▶ TO DO
Once the line containing "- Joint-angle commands" is found in the records below, return it and each following line exactly, up to and including the line containing "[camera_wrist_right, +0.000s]", and nothing else.

▶ DATA FOR THIS EXERCISE

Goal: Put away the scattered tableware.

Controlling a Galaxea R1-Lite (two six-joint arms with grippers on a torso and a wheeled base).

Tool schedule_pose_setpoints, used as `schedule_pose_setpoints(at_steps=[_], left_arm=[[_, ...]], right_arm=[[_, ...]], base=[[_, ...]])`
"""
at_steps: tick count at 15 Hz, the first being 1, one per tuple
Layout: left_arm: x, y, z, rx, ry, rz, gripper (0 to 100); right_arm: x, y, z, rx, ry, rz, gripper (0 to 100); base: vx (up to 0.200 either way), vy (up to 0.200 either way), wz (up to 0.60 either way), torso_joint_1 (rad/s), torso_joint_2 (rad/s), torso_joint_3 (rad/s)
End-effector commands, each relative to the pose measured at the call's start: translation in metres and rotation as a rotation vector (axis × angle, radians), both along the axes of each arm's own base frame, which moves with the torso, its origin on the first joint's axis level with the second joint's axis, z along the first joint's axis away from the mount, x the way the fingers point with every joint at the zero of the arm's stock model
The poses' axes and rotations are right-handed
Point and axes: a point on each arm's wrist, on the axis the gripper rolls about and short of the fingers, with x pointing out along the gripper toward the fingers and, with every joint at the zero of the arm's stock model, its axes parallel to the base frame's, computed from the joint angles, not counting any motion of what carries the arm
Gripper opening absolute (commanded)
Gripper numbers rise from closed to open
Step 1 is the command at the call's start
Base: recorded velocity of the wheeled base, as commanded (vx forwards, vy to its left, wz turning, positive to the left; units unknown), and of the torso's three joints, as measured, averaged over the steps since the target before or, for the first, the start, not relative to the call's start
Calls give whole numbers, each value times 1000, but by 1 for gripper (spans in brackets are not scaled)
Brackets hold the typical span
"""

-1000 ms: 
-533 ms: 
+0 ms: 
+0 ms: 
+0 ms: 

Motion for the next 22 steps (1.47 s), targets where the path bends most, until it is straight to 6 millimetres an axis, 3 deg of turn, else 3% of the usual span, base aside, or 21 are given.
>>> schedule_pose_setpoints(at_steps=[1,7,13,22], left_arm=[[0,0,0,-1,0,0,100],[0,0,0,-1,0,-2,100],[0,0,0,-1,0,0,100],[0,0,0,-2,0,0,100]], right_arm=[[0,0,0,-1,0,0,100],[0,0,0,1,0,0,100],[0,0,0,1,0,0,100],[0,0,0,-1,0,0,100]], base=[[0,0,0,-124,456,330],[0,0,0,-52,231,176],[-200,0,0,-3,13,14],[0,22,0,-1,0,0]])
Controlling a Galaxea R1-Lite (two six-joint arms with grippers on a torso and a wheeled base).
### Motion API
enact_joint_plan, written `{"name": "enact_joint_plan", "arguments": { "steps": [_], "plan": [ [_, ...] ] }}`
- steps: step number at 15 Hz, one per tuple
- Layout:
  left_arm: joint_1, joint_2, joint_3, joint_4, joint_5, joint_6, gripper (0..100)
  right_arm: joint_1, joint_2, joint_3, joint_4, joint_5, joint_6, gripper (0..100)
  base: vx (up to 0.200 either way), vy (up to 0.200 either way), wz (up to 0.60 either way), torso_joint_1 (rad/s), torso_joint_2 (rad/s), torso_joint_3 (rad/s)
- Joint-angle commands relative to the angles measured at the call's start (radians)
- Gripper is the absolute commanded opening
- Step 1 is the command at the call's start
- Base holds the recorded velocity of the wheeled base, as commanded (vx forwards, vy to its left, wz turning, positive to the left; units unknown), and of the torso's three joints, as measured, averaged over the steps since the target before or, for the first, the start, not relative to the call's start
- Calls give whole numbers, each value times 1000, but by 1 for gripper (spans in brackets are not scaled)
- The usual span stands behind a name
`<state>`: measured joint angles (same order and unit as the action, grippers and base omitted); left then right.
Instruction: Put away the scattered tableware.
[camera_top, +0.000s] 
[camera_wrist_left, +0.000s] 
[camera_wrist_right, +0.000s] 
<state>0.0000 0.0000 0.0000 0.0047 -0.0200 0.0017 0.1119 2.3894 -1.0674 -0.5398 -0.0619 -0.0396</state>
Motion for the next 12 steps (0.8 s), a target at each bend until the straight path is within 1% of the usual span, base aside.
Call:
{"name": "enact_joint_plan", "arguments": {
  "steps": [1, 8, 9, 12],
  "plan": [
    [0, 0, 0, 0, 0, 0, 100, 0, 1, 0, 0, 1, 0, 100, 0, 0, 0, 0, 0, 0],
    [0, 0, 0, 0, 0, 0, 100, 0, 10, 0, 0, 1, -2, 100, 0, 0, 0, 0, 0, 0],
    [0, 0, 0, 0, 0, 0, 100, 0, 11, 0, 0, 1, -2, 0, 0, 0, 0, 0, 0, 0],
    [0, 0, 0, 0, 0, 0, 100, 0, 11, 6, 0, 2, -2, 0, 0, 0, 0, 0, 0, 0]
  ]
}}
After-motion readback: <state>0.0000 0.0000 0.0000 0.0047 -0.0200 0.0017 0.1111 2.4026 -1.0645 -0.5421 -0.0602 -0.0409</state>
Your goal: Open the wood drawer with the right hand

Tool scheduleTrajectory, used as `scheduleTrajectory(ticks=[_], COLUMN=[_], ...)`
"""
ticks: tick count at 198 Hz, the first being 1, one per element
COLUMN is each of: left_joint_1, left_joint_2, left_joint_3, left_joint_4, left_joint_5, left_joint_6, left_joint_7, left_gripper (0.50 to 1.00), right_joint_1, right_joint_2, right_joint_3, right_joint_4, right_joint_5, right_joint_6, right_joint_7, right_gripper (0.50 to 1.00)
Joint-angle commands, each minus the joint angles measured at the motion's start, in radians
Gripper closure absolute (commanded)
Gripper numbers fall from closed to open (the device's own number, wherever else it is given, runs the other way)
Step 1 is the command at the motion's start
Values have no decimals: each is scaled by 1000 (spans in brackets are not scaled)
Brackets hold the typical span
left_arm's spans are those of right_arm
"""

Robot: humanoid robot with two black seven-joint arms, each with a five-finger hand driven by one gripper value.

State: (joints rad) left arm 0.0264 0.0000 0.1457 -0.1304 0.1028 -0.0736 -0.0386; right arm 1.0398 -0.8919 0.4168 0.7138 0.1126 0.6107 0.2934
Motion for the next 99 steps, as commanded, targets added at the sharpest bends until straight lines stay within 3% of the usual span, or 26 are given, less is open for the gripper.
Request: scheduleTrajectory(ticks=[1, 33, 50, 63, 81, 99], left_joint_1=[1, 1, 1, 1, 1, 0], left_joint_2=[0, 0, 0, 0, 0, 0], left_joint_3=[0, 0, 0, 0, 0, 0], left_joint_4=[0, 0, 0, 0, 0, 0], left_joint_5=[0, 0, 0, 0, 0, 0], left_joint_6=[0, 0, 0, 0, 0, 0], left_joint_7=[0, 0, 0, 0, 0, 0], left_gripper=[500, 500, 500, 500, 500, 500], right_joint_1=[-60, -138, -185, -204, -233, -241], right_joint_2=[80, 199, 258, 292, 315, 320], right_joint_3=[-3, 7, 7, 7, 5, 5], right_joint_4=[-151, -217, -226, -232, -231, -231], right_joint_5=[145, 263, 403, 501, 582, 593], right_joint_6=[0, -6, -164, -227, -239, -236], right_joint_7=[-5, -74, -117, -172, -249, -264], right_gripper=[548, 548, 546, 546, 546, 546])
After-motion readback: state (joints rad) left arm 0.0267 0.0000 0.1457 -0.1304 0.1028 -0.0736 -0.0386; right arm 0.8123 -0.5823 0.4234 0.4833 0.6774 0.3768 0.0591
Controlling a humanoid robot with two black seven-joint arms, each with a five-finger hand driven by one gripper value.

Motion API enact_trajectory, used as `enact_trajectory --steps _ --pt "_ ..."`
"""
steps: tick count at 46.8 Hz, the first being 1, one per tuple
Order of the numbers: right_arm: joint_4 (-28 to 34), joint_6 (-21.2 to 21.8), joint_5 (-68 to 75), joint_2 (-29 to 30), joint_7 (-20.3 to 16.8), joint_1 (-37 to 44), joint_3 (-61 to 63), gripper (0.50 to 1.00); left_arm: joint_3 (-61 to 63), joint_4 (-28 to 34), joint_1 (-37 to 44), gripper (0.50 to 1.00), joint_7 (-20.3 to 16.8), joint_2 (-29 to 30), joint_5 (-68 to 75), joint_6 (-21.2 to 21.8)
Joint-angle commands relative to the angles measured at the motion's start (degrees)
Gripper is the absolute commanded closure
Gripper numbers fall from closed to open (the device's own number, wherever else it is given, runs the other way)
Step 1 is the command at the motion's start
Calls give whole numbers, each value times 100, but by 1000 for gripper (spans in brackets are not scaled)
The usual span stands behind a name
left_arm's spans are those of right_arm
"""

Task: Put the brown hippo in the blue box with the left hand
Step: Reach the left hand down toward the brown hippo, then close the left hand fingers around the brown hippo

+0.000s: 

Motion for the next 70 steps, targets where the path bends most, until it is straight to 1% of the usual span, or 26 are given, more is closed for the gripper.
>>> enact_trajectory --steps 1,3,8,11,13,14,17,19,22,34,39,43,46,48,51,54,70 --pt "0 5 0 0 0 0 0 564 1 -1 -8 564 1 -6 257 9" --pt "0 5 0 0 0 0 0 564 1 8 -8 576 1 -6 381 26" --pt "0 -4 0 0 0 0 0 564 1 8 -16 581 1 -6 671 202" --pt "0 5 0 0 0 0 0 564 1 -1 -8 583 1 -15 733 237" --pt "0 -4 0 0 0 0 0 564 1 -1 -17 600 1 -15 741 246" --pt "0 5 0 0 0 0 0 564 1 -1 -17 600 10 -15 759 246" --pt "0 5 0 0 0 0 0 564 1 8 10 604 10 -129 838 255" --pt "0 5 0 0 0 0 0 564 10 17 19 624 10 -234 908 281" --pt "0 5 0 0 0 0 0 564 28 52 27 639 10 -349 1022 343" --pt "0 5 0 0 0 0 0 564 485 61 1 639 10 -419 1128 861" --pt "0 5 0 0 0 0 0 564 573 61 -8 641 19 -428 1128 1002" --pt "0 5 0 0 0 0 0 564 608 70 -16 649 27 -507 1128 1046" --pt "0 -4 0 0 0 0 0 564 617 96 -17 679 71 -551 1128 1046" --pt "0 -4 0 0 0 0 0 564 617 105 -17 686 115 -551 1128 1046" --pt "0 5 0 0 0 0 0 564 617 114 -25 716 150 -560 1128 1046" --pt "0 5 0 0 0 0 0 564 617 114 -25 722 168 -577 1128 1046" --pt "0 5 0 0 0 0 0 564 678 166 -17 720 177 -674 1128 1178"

▶ SOLUTION TO THIS TASK
- Joint-angle commands relative to the angles measured at the call's start (radians)
- Gripper is the absolute commanded opening
- Step 1 is the command at the call's start
- Base holds the recorded velocity of the wheeled base, as commanded (vx forwards, vy to its left, wz turning, positive to the left; units unknown), and of the torso's three joints, as measured, averaged over the steps since the target before or, for the first, the start, not relative to the call's start
- Calls give whole numbers, each value times 1000, but by 1 for gripper (spans in brackets are not scaled)
- The usual span stands behind a name
`<state>`: measured joint angles (same order and unit as the action, grippers and base omitted); left then right.
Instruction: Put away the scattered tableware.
[camera_top, +0.000s] 
[camera_wrist_left, +0.000s] 
[camera_wrist_right, +0.000s] 

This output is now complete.